Companies in the North West reported lower confidence in their own business prospects month-on-month, down 12 points at 35%. When taken alongside their optimism in the economy, down two points to 34%, this gives a headline confidence reading of 34%.
The Business Barometer, which questions 1,200 businesses monthly, provides early signals about UK economic trends both regionally and nationwide.
A net balance of 32% of businesses in the region expect to increase staff levels over the next year, down 15 points on last month, but remaining above the UK average.
Overall, UK business confidence was buoyant in November at 40%, down just three points on October’s reading of 43%.
Both firms’ confidence in their own trading prospects and optimism in the economy remained comfortably in positive territory, each dipping just three points month-on-month to 39% and 41%, respectively.

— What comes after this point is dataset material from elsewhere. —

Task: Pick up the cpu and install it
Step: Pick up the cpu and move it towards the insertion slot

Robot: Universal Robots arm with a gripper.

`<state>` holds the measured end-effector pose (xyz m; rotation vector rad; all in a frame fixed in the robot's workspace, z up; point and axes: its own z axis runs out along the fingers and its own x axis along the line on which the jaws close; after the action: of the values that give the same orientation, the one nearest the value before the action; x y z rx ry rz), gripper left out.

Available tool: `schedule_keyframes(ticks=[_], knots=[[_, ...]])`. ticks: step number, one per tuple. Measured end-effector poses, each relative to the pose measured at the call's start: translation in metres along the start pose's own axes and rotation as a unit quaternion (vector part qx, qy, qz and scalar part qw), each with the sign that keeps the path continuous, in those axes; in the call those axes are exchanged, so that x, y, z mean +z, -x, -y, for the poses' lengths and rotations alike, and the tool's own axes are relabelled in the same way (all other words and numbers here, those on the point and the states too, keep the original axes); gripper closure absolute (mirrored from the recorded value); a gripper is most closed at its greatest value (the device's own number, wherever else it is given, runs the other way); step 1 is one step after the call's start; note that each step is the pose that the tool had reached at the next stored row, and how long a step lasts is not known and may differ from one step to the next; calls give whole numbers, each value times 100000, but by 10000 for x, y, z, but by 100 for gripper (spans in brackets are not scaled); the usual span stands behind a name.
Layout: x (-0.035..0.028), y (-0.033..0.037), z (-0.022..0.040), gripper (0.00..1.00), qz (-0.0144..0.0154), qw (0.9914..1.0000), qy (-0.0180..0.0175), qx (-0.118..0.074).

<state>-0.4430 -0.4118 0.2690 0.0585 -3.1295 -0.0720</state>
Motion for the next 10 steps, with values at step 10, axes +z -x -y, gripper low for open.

All UK nations and regions had positive confidence readings in November, with three regions – Wales, the East of England and South East – reporting an increase on October’s data.
Firms in London (down two points to 63%) remained the most confident for the third month in a row, followed by the North East (down 16 points to 45%), the West Midlands (down eight points to 42%) and East Midlands (down 13 points to 42%).
A net balance of 30% of firms across the UK reported plans to create new jobs in the next 12 months, with hiring intentions strongest in London (41%), Wales (37%) and the South West (37%).
Martyn Kendrick, regional director for the North West at Lloyds Bank Commercial Banking, said: “Despite the dip in confidence businesses in the region remain positive about their trading prospects and the wider economy.
“Of course there are challenges ahead, not least with ongoing supply chain issues, but firms in the North West have demonstrated their resilience time and time again and it won’t be any different now.”
He added: “Businesses are in a solid position to bounce back and keep up the momentum behind the nation’s recovery.”
At a sector level, confidence slipped in manufacturing (42%), to its lowest since August, linked to the persistence of supply chain disruptions, while it fell to a seven month low of 28% in construction.
In contrast, the retail sector (45%) bucked the trend with a pick up in confidence, reflecting hopes for higher spending ahead as the festive period approaches.
Services confidence (41%) fell slightly, with strong growth for financial and business services and communications offset by more downbeat responses from education, health and public administration.
Hann-Ju Ho, senior economist for Lloyds Bank Commercial Banking, said: “Business confidence remains robust above the long term average, but it dipped this month as economic optimism and trading prospects were affected by the persistence of rising costs and supply chain issues.
“Pay expectations remain elevated with a quarter of businesses anticipating rises of three per cent or more in the next 12 months which will add to business costs, but it bodes well for staff facing into economic challenges.”